TASK INSTRUCTIONS: What you return must match the listing below exactly.

-- Opening Marker --

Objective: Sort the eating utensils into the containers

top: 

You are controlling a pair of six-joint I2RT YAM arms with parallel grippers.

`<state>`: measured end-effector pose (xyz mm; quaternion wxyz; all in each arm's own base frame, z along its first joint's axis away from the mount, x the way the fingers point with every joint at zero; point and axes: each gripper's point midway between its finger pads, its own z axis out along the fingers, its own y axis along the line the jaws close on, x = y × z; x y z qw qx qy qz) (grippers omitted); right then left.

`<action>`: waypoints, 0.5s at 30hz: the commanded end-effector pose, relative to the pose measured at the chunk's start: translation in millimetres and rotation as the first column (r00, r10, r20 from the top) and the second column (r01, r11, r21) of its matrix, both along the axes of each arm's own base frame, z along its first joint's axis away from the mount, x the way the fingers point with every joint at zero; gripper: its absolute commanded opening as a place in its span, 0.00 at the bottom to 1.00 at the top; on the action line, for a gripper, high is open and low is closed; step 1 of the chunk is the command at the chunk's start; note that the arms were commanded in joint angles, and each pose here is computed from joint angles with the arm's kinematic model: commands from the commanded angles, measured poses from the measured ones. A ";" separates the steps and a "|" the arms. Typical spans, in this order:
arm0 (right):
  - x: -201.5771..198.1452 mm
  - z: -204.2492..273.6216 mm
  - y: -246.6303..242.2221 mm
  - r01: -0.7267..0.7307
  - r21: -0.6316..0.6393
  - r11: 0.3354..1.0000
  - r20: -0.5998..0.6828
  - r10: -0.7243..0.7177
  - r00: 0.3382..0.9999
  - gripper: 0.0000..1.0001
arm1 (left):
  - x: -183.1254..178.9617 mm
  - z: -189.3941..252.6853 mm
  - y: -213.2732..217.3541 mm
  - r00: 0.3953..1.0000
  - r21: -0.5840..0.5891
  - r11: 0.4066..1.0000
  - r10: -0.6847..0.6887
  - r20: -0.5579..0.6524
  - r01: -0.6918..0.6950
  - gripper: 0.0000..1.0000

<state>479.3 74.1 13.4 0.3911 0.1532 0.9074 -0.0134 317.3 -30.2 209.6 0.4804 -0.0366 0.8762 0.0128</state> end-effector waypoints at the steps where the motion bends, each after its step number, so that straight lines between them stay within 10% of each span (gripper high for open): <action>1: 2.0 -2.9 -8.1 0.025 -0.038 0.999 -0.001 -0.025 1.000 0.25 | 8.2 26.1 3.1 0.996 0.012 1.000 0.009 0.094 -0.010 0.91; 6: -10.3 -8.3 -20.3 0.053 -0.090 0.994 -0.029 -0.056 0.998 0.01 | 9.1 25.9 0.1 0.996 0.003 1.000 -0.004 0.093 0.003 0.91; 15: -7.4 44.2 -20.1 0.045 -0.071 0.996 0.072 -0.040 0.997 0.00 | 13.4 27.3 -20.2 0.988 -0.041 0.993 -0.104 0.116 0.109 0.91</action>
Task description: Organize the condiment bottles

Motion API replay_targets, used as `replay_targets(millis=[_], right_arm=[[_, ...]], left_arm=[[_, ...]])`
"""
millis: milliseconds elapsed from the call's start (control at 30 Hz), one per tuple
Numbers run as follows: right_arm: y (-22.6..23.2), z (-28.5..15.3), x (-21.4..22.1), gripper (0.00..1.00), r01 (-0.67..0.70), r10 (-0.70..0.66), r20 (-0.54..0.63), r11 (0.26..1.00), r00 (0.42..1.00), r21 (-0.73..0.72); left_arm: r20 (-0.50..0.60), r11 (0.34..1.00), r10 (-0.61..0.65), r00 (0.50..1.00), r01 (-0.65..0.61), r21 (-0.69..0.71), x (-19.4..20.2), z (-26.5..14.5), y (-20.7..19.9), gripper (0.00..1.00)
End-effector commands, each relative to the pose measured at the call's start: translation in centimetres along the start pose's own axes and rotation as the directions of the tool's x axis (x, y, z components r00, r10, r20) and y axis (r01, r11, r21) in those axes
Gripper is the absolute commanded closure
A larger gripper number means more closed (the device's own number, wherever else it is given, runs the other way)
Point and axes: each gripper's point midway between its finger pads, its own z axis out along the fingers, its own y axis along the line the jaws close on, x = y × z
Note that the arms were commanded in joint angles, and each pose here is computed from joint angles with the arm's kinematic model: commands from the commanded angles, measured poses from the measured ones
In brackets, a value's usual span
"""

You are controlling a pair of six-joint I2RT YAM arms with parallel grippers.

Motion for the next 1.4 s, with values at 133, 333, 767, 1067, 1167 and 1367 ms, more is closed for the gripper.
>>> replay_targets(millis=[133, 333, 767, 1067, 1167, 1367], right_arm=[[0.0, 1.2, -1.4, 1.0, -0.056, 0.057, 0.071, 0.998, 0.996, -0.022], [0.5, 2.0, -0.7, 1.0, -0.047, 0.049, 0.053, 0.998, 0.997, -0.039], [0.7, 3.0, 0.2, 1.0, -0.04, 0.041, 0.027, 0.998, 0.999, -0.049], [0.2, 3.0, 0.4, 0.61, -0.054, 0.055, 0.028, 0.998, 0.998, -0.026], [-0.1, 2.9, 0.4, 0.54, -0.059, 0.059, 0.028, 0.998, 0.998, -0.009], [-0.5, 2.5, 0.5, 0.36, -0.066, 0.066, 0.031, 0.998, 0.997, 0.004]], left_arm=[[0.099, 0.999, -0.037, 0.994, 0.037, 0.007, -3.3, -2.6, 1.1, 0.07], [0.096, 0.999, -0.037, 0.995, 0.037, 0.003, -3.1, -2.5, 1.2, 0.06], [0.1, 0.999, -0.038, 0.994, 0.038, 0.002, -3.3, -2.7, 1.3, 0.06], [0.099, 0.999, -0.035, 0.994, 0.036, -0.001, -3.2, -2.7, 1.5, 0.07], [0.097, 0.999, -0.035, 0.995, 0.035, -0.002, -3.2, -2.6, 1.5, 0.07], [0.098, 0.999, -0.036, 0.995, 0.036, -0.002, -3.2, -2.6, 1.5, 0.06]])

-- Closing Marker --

RESULT OF THIS EXERCISE:
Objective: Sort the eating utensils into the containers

top: 

You are controlling a pair of six-joint I2RT YAM arms with parallel grippers.

`<state>`: measured end-effector pose (xyz mm; quaternion wxyz; all in each arm's own base frame, z along its first joint's axis away from the mount, x the way the fingers point with every joint at zero; point and axes: each gripper's point midway between its finger pads, its own z axis out along the fingers, its own y axis along the line the jaws close on, x = y × z; x y z qw qx qy qz) (grippers omitted); right then left.

`<action>`: waypoints, 0.5s at 30hz: the commanded end-effector pose, relative to the pose measured at the chunk's start: translation in millimetres and rotation as the first column (r00, r10, r20 from the top) and the second column (r01, r11, r21) of its matrix, both along the axes of each arm's own base frame, z along its first joint's axis away from the mount, x the way the fingers point with every joint at zero; gripper: its absolute commanded opening as a place in its span, 0.00 at the bottom to 1.00 at the top; on the action line, for a gripper, high is open and low is closed; step 1 of the chunk is the command at the chunk's start; note that the arms were commanded in joint angles, and each pose here is computed from joint angles with the arm's kinematic model: commands from the commanded angles, measured poses from the measured ones. A ";" separates the steps and a "|" the arms. Typical spans, in this order:
arm0 (right):
  - x: -201.5771..198.1452 mm
  - z: -204.2492..273.6216 mm
  - y: -246.6303..242.2221 mm
  - r01: -0.7267..0.7307
  - r21: -0.6316..0.6393
  - r11: 0.3354..1.0000
  - r20: -0.5998..0.6828
  - r10: -0.7243..0.7177
  - r00: 0.3382..0.9999
  - gripper: 0.0000..1.0001
arm1 (left):
  - x: -183.1254..178.9617 mm
  - z: -189.3941..252.6853 mm
  - y: -213.2732..217.3541 mm
  - r00: 0.3953..1.0000
  - r21: -0.5840..0.5891
  - r11: 0.4066..1.0000
  - r10: -0.6847..0.6887
  - r20: -0.5579..0.6524
  - r01: -0.6918..0.6950
  - gripper: 0.0000..1.0000

<state>479.3 74.1 13.4 0.3911 0.1532 0.9074 -0.0134 317.3 -30.2 209.6 0.4804 -0.0366 0.8762 0.0128</state> end-effector waypoints at the steps where the motion bends, each after its step number, so that straight lines between them stay within 10% of each span (gripper high for open): <action>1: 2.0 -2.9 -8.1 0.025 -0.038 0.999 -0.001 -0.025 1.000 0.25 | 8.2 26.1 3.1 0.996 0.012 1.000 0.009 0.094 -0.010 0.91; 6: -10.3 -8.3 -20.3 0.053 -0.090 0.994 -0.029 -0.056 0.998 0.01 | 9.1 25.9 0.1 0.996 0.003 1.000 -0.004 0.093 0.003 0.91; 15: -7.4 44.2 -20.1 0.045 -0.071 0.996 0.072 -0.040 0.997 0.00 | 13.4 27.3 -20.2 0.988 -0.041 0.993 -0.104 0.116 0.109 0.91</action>
Task description: Organize the condiment bottles

Motion API replay_targets, used as `replay_targets(millis=[_], right_arm=[[_, ...]], left_arm=[[_, ...]])`
"""
millis: milliseconds elapsed from the call's start (control at 30 Hz), one per tuple
Numbers run as follows: right_arm: y (-22.6..23.2), z (-28.5..15.3), x (-21.4..22.1), gripper (0.00..1.00), r01 (-0.67..0.70), r10 (-0.70..0.66), r20 (-0.54..0.63), r11 (0.26..1.00), r00 (0.42..1.00), r21 (-0.73..0.72); left_arm: r20 (-0.50..0.60), r11 (0.34..1.00), r10 (-0.61..0.65), r00 (0.50..1.00), r01 (-0.65..0.61), r21 (-0.69..0.71), x (-19.4..20.2), z (-26.5..14.5), y (-20.7..19.9), gripper (0.00..1.00)
End-effector commands, each relative to the pose measured at the call's start: translation in centimetres along the start pose's own axes and rotation as the directions of the tool's x axis (x, y, z components r00, r10, r20) and y axis (r01, r11, r21) in those axes
Gripper is the absolute commanded closure
A larger gripper number means more closed (the device's own number, wherever else it is given, runs the other way)
Point and axes: each gripper's point midway between its finger pads, its own z axis out along the fingers, its own y axis along the line the jaws close on, x = y × z
Note that the arms were commanded in joint angles, and each pose here is computed from joint angles with the arm's kinematic model: commands from the commanded angles, measured poses from the measured ones
In brackets, a value's usual span
"""

You are controlling a pair of six-joint I2RT YAM arms with parallel grippers.

Motion for the next 1.4 s, with values at 133, 333, 767, 1067, 1167 and 1367 ms, more is closed for the gripper.
>>> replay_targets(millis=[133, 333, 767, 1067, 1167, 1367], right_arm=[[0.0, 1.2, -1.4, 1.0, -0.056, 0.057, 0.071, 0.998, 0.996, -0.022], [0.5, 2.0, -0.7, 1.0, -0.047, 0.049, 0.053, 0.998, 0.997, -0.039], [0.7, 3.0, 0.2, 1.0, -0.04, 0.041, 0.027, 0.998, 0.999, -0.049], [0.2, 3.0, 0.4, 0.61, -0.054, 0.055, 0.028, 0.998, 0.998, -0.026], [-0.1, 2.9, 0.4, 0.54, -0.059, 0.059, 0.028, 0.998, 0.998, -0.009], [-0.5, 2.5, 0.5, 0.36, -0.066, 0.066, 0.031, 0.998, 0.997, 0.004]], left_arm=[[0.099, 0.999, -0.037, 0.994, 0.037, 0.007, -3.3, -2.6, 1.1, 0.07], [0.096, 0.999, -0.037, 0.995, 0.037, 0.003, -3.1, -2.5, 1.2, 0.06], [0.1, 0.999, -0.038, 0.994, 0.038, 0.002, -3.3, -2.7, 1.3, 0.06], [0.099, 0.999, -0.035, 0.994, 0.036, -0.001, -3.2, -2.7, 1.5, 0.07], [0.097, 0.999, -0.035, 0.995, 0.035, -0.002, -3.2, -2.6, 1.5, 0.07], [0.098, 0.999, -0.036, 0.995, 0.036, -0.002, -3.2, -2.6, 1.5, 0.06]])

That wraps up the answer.